Since both the old and new domains point to the same place, you don't need to specifically check for the old domain. You can alternatively write... if it's not the new domain then redirect to the new domain. This will also handle your canonical www to exampleB.com redirect, which you have not currently implemented.

So, instead of:

RewriteCond %{HTTP_HOST} ^exampleA\.com$ [OR]
RewriteCond %{HTTP_HOST} ^www.exampleA\.com$
RewriteRule ^(.*)$ http://exampleB.com/$1 [L,R=301]]

(Incidentally, you have an extra ] at the end of the RewriteRule - although this won't result in an error, it will simply be ignored.)

Can be rewritten as:

RewriteCond %{HTTP_HOST} !=exampleB.com [NC]
RewriteRule (.*) http://exampleB.com/$1 [R=301,L]

If the request is not exampleB.com then redirect to exampleB.com. Note the NC flag on the RewriteCond directive. This is not for normal users (browsers always lowercase the host), but for bots/scripts that might make malformed requests.

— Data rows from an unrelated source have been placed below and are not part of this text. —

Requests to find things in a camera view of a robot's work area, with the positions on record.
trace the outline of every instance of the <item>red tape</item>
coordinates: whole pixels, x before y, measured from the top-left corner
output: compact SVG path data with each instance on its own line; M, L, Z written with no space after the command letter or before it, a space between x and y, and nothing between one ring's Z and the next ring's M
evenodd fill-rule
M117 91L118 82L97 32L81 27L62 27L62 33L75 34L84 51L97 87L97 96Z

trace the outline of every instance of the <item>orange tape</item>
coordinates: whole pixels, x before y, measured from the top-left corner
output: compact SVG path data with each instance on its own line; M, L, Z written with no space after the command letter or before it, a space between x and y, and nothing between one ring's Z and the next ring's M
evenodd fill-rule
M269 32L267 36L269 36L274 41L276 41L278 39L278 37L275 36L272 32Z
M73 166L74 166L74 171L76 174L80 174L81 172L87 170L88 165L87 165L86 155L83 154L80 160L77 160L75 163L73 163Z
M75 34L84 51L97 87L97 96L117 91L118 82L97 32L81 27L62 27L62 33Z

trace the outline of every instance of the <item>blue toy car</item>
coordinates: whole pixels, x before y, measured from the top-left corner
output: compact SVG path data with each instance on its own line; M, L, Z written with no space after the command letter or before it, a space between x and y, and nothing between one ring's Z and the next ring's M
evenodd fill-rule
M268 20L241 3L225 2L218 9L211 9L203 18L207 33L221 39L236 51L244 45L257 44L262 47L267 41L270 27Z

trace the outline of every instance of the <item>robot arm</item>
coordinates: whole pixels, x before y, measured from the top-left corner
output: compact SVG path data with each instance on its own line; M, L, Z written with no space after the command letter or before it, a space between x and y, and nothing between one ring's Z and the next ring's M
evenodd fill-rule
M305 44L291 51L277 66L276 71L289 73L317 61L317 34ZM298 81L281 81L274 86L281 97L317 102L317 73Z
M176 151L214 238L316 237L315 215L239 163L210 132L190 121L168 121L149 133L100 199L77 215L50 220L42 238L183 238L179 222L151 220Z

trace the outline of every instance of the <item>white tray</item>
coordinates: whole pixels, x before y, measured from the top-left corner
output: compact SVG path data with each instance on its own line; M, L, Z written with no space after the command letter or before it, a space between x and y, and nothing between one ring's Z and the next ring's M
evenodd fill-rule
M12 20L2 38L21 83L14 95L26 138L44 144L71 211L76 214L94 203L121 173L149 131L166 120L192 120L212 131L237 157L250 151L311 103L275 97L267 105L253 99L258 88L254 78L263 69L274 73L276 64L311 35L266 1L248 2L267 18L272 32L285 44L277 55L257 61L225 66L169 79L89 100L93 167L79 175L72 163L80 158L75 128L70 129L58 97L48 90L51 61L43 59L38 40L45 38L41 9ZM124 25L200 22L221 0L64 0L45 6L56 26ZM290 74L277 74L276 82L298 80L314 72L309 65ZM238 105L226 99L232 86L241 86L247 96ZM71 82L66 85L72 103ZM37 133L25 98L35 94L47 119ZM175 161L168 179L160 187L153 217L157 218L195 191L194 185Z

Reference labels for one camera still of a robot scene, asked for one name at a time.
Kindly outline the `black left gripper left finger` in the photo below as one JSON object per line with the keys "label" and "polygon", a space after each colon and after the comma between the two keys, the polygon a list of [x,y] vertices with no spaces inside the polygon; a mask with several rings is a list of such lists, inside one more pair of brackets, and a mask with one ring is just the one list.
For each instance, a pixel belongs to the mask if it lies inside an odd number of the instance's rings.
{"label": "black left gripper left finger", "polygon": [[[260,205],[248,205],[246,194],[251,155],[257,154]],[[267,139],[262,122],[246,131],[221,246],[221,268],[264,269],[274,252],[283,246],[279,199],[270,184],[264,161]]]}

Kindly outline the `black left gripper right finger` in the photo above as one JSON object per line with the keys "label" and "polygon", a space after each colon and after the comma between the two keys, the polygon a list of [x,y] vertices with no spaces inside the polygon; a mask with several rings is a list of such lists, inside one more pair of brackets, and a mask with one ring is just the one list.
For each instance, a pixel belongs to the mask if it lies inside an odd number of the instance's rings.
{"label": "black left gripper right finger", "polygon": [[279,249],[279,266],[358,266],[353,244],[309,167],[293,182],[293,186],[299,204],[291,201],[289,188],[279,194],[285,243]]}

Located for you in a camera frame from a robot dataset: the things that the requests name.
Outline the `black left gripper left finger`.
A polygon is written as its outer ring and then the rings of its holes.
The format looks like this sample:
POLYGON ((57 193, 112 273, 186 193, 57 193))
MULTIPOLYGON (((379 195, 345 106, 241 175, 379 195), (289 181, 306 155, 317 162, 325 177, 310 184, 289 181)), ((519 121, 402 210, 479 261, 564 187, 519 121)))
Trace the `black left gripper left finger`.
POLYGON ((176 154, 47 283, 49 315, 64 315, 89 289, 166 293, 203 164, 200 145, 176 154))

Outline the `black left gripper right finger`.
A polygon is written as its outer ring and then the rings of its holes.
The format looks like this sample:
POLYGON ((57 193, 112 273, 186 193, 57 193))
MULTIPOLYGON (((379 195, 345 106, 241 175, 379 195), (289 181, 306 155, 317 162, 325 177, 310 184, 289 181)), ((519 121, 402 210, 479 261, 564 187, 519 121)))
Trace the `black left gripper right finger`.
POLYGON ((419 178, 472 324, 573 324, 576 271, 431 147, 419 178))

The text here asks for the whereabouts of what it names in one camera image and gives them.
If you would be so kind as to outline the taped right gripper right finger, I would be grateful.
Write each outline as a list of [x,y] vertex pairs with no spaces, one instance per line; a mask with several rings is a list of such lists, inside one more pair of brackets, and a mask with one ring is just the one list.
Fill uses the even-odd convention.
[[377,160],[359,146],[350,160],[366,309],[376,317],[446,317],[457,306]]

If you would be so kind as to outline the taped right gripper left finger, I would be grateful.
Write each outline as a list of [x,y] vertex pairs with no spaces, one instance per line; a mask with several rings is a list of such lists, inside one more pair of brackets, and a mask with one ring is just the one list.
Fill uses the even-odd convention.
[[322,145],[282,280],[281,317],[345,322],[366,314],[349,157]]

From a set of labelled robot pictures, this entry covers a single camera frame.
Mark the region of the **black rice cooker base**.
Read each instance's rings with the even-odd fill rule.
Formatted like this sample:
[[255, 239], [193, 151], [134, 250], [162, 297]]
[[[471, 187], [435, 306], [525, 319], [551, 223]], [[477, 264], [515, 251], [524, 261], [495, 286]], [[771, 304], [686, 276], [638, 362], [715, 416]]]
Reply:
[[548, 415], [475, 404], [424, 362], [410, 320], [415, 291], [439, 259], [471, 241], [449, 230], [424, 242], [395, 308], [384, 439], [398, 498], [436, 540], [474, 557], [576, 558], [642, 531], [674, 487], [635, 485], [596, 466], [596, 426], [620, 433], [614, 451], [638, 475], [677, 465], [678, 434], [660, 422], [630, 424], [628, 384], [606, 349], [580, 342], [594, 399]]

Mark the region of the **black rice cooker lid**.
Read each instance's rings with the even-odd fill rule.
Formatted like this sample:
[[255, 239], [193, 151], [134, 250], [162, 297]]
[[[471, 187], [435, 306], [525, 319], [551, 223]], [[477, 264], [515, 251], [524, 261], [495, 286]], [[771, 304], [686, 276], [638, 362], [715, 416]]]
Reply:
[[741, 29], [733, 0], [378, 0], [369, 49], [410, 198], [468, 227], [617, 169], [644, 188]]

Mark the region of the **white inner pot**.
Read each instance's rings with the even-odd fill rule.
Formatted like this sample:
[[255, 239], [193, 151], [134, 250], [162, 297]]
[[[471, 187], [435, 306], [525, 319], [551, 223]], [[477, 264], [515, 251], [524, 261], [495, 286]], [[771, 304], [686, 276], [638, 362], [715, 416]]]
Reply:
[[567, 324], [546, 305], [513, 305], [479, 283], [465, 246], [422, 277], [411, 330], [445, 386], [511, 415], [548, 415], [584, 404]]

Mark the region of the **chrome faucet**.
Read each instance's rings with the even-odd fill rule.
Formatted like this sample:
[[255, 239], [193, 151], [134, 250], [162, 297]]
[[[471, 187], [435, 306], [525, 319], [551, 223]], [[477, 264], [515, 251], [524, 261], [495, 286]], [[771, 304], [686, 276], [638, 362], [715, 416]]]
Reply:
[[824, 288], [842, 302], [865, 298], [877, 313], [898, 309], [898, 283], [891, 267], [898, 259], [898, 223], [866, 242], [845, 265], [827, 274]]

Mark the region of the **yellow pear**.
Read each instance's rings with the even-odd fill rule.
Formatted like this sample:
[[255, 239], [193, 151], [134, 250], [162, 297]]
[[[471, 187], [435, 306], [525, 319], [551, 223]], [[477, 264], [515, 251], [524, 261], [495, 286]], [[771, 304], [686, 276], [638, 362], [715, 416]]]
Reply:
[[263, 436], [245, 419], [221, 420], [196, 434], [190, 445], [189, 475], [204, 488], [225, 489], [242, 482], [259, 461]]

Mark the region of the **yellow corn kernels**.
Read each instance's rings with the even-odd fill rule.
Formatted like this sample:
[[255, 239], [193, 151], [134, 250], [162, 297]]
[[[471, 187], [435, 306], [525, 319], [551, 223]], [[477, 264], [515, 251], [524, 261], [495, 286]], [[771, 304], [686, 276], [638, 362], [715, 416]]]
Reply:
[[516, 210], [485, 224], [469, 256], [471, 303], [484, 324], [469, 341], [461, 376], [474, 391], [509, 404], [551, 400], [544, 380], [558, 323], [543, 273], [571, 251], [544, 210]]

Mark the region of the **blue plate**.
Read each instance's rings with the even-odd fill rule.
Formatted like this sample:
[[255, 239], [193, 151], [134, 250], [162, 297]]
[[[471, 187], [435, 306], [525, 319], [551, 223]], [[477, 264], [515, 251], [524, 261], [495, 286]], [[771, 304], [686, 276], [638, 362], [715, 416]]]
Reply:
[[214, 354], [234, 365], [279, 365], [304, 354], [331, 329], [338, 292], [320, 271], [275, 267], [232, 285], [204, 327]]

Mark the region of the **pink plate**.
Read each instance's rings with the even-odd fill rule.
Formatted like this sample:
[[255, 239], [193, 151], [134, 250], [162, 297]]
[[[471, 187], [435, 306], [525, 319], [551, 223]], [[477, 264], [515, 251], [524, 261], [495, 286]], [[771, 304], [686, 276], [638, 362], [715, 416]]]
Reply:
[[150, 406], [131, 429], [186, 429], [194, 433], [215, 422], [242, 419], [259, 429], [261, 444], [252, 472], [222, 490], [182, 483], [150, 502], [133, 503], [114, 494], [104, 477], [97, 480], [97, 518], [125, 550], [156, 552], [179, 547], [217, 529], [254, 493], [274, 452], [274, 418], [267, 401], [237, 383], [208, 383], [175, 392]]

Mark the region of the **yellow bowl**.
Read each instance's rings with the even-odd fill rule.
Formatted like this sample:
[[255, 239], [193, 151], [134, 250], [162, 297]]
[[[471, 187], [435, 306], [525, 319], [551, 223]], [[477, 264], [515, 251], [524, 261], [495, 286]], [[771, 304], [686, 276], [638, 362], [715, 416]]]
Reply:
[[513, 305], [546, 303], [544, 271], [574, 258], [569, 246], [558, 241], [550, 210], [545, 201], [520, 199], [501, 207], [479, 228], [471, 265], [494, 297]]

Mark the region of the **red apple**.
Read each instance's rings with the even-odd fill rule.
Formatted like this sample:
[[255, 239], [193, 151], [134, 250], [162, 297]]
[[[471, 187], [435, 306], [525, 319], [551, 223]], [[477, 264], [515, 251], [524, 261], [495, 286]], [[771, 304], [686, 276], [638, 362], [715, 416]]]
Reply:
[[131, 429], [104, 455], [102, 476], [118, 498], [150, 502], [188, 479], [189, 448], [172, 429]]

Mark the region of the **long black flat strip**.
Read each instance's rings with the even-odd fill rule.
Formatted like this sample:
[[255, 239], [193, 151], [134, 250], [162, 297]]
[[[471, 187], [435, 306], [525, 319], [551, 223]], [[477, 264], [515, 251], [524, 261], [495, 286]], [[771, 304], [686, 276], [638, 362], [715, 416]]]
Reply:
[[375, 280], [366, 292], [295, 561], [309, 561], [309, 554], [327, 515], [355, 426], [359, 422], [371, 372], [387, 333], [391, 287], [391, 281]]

  1. If I make changes to the htaccess file are these reflected instantly or do they take time?

On a simple client/server setup they should be reflected instantly.

However, be careful of (browser) caching. 301 redirects are cached by the browser (and perhaps intermediary proxies). This includes any 301 "mistakes" you've previously requested. In Google Chrome you can run with the Object Inspector open and caching disabled. Alternatively, test with 302 (temporary) redirects (which are not cached) and only change to a 301 when you are sure it's working OK.

# BEGIN WordPress

You have a comment that suggests WordPress, however, the directives don't look very WordPress to me?

Also, if you have other directives in your .htaccess file or server config they could be conflicting and causing this error.